Pulitzer Prize–Winning Journalist & Author
No one delivers stories that shape our times like Pulitzer Prize–winning journalist, author, and filmmaker Ron Suskind. His books on Presidents Bush and Obama revealed, during the terms of both Presidents, all the key conclusions that now define both administrations and their eras. He did the same with his seminal New York Times opus on the Trump Presidency the weekend before the 2020 election. The legendary journalist—with sources atop both parties, the U.S. government, Corporate America, and among foreign leaders—provides actionable information about where we stand and where we’re headed that is unmatched.
At the same time, NPR calls him “a master storyteller with the lyricism of a poet.” The fact that he is both—an indefatigable investigator and lyrical narrator —is what makes Mr. Suskind so unique, and makes his works, in print and in movies, among the era’s most consequential and deeply affecting.
Take the year 2020 as an example: As he was sounding his historic red alert about the Trump Presidency for the New York Times, he was also inspiring and co-producing Adam McKay’s Don’t Look Up—Netflix’s most watched movie ever, and a film that would engage and enliven hundreds of millions across the globe about the urgency of climate change.
At the same time, he was launching a company, BongoMedia, that is transforming journalism with a proprietary platform—called “the conversation catcher”—for reporting otherwise inaccessible stories by safely capturing off-the-record material and presenting it as compelling, not-for-attribution, written and video content.

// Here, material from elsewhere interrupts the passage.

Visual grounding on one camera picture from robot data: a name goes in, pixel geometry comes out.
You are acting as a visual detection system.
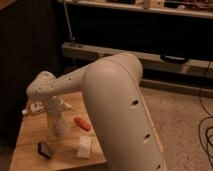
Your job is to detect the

His debut of the platform in a multi-media event in the New York Times—capturing 40 doctors talking among themselves during initial battles with Covid—is considered one of the signature stories of the pandemic. “The story allowed me and my hospital’s board of directors to fully understand what we were really up against,” said Dr. Steve Corwin, head of New York Presbyterian, the nation’s largest hospital. “And it deeply moved me.”
It did the same for the vast public. Mr. Suskind has been doing this for three decades, with prize-winning stories, books, and films that have shaped the nation’s views about:
• Race and Opportunity (his Pulitzer Prize-winning series in the Wall Street Journal and then critically acclaimed bestseller, A Hope in the Unseen)
• The War on Terror and America’s loss of moral authority (The One Percent Doctrine).
• The disastrous rise of disinformation (New York Times Magazine, launching the phrase “reality-based” into common speech)
• The Great Crash of 2008 and the Obama Presidency (Confidence Men).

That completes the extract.